(Source material)

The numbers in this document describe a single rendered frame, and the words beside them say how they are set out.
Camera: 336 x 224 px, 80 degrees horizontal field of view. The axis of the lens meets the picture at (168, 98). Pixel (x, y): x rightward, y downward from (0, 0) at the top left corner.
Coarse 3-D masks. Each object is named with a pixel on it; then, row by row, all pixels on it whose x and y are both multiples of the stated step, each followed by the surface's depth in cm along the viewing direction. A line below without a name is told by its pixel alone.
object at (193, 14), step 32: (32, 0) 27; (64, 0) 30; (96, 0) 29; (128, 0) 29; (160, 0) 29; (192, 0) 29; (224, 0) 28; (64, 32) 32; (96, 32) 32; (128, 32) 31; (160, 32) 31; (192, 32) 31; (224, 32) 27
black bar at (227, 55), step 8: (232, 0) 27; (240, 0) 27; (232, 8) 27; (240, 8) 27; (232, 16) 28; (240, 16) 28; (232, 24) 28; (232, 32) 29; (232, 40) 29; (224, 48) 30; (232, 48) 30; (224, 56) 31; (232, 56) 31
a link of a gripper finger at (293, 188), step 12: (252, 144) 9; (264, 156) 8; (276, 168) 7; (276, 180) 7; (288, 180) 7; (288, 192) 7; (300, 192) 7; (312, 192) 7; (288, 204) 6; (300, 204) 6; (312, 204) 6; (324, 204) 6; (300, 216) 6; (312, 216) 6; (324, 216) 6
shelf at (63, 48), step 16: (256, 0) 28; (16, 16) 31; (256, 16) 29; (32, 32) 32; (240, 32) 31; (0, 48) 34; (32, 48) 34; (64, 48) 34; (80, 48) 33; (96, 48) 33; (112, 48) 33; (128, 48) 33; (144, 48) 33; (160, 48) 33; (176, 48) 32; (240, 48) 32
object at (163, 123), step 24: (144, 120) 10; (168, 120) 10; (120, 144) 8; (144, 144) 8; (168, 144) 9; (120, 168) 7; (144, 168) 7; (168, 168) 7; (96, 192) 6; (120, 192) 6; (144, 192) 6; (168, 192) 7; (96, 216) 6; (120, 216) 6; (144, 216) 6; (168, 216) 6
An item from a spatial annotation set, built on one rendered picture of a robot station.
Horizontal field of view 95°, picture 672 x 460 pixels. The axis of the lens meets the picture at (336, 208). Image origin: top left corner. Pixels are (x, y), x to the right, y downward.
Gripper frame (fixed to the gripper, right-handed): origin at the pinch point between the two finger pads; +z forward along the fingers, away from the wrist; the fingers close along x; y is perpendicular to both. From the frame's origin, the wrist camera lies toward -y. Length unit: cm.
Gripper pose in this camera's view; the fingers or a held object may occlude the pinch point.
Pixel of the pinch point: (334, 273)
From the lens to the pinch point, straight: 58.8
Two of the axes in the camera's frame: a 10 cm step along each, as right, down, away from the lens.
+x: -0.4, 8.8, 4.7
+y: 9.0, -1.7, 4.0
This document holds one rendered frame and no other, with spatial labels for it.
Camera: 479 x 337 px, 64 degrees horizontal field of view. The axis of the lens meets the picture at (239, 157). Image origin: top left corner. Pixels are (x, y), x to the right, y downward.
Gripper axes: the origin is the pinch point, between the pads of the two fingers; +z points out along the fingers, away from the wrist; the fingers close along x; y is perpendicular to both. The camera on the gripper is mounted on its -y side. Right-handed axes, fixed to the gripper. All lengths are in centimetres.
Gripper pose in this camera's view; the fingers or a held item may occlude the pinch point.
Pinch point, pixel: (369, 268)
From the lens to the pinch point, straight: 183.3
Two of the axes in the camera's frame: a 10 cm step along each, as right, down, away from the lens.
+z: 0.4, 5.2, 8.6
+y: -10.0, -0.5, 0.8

(End Source material)

• _What the task requires_
Write the records out again, character for character.

• _Expected output_
The numbers in this document describe a single rendered frame, and the words beside them say how they are set out.
Camera: 336 x 224 px, 80 degrees horizontal field of view. The axis of the lens meets the picture at (168, 98). Pixel (x, y): x rightward, y downward from (0, 0) at the top left corner.
Coarse 3-D masks. Each object is named with a pixel on it; then, row by row, all pixels on it whose x and y are both multiples of the stated step, each followed by the surface's depth in cm along the viewing direction. A line below without a name is told by its pixel alone.
object at (193, 14), step 32: (32, 0) 27; (64, 0) 30; (96, 0) 29; (128, 0) 29; (160, 0) 29; (192, 0) 29; (224, 0) 28; (64, 32) 32; (96, 32) 32; (128, 32) 31; (160, 32) 31; (192, 32) 31; (224, 32) 27
black bar at (227, 55), step 8: (232, 0) 27; (240, 0) 27; (232, 8) 27; (240, 8) 27; (232, 16) 28; (240, 16) 28; (232, 24) 28; (232, 32) 29; (232, 40) 29; (224, 48) 30; (232, 48) 30; (224, 56) 31; (232, 56) 31
a link of a gripper finger at (293, 188), step 12: (252, 144) 9; (264, 156) 8; (276, 168) 7; (276, 180) 7; (288, 180) 7; (288, 192) 7; (300, 192) 7; (312, 192) 7; (288, 204) 6; (300, 204) 6; (312, 204) 6; (324, 204) 6; (300, 216) 6; (312, 216) 6; (324, 216) 6
shelf at (63, 48), step 16: (256, 0) 28; (16, 16) 31; (256, 16) 29; (32, 32) 32; (240, 32) 31; (0, 48) 34; (32, 48) 34; (64, 48) 34; (80, 48) 33; (96, 48) 33; (112, 48) 33; (128, 48) 33; (144, 48) 33; (160, 48) 33; (176, 48) 32; (240, 48) 32
object at (163, 123), step 24: (144, 120) 10; (168, 120) 10; (120, 144) 8; (144, 144) 8; (168, 144) 9; (120, 168) 7; (144, 168) 7; (168, 168) 7; (96, 192) 6; (120, 192) 6; (144, 192) 6; (168, 192) 7; (96, 216) 6; (120, 216) 6; (144, 216) 6; (168, 216) 6
An item from a spatial annotation set, built on one rendered picture of a robot station.
Horizontal field of view 95°, picture 672 x 460 pixels. The axis of the lens meets the picture at (336, 208). Image origin: top left corner. Pixels are (x, y), x to the right, y downward.
Gripper frame (fixed to the gripper, right-handed): origin at the pinch point between the two finger pads; +z forward along the fingers, away from the wrist; the fingers close along x; y is perpendicular to both. From the frame's origin, the wrist camera lies toward -y. Length unit: cm.
Gripper pose in this camera's view; the fingers or a held object may occlude the pinch point.
Pixel of the pinch point: (334, 273)
From the lens to the pinch point, straight: 58.8
Two of the axes in the camera's frame: a 10 cm step along each, as right, down, away from the lens.
+x: -0.4, 8.8, 4.7
+y: 9.0, -1.7, 4.0
This document holds one rendered frame and no other, with spatial labels for it.
Camera: 479 x 337 px, 64 degrees horizontal field of view. The axis of the lens meets the picture at (239, 157). Image origin: top left corner. Pixels are (x, y), x to the right, y downward.
Gripper axes: the origin is the pinch point, between the pads of the two fingers; +z points out along the fingers, away from the wrist; the fingers close along x; y is perpendicular to both. The camera on the gripper is mounted on its -y side. Right-handed axes, fixed to the gripper. All lengths are in centimetres.
Gripper pose in this camera's view; the fingers or a held item may occlude the pinch point.
Pinch point, pixel: (369, 268)
From the lens to the pinch point, straight: 183.3
Two of the axes in the camera's frame: a 10 cm step along each, as right, down, away from the lens.
+z: 0.4, 5.2, 8.6
+y: -10.0, -0.5, 0.8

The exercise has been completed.